When a line of the entries contains "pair", please list that line.

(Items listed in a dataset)

============================================================

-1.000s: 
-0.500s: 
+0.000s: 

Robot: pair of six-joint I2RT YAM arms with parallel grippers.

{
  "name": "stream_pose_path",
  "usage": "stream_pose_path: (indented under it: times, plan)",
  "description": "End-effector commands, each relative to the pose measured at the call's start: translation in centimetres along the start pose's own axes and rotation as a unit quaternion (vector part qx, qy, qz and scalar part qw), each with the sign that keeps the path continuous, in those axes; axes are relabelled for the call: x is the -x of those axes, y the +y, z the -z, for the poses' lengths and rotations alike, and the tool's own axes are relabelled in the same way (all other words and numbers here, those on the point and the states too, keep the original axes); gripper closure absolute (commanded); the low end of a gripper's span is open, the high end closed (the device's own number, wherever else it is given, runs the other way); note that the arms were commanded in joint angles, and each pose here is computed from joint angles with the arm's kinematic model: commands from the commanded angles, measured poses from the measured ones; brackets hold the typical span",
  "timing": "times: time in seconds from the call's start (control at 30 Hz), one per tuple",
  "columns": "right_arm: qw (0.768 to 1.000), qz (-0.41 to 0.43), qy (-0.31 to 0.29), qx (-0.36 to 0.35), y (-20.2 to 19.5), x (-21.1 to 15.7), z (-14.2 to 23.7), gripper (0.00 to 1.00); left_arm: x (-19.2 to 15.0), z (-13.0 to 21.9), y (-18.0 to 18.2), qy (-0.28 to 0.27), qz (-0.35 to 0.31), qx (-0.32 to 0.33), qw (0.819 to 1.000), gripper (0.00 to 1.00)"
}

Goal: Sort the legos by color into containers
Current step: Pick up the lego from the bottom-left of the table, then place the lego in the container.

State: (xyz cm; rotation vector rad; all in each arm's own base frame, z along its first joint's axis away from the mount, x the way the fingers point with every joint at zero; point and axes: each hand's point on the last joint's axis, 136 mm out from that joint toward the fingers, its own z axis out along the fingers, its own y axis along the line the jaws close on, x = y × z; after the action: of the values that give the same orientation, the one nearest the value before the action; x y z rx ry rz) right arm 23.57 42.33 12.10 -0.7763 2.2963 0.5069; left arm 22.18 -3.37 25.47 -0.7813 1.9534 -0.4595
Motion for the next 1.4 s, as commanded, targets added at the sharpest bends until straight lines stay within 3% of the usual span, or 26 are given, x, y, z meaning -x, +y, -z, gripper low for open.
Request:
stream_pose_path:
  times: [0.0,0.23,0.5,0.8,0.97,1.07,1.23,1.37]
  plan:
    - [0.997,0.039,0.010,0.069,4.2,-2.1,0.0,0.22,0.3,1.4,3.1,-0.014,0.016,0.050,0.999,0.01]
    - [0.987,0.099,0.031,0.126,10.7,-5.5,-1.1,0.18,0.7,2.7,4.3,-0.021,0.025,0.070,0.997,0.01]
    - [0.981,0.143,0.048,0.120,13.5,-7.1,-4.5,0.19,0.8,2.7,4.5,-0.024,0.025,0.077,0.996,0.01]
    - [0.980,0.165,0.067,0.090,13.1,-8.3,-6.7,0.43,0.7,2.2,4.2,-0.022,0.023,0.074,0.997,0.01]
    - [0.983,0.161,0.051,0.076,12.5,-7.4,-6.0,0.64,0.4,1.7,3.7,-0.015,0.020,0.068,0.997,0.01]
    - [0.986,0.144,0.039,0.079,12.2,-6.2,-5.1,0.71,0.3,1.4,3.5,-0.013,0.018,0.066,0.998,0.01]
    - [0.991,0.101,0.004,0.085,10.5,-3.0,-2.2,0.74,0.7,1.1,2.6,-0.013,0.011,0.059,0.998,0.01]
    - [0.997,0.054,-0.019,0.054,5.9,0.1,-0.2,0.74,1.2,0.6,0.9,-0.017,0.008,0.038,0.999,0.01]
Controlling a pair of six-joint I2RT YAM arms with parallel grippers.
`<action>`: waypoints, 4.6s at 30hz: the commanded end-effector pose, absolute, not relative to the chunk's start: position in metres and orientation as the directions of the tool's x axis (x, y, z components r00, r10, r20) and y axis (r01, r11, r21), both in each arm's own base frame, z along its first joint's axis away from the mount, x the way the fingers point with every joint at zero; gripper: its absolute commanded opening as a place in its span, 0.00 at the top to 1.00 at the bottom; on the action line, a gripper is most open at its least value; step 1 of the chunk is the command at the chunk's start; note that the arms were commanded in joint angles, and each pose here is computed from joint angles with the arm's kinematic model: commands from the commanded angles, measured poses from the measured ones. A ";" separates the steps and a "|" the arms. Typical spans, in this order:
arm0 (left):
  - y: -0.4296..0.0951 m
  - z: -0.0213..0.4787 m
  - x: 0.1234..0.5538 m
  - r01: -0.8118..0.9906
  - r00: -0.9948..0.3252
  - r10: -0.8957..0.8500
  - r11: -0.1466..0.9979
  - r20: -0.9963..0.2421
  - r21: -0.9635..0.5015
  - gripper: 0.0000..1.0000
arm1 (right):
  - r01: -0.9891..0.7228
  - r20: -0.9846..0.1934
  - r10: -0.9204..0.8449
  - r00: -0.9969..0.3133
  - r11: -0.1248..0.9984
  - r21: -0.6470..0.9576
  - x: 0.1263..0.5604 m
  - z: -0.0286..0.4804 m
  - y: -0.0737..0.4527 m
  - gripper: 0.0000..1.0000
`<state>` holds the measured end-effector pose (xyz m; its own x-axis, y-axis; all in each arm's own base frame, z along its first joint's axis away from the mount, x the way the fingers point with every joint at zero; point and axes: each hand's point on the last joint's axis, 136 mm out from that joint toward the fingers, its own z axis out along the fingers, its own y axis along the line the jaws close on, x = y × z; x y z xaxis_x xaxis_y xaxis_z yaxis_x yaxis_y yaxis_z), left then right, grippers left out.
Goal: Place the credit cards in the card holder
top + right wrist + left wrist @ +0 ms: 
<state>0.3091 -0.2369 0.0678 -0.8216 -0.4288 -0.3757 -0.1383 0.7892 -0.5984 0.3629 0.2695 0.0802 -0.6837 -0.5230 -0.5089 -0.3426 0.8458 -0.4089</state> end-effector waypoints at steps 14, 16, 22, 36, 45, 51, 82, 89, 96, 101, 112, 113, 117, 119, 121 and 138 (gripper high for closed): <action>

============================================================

The completed task =>
Robot: pair of six-joint I2RT YAM arms with parallel grippers.
Controlling a pair of six-joint I2RT YAM arms with parallel grippers.

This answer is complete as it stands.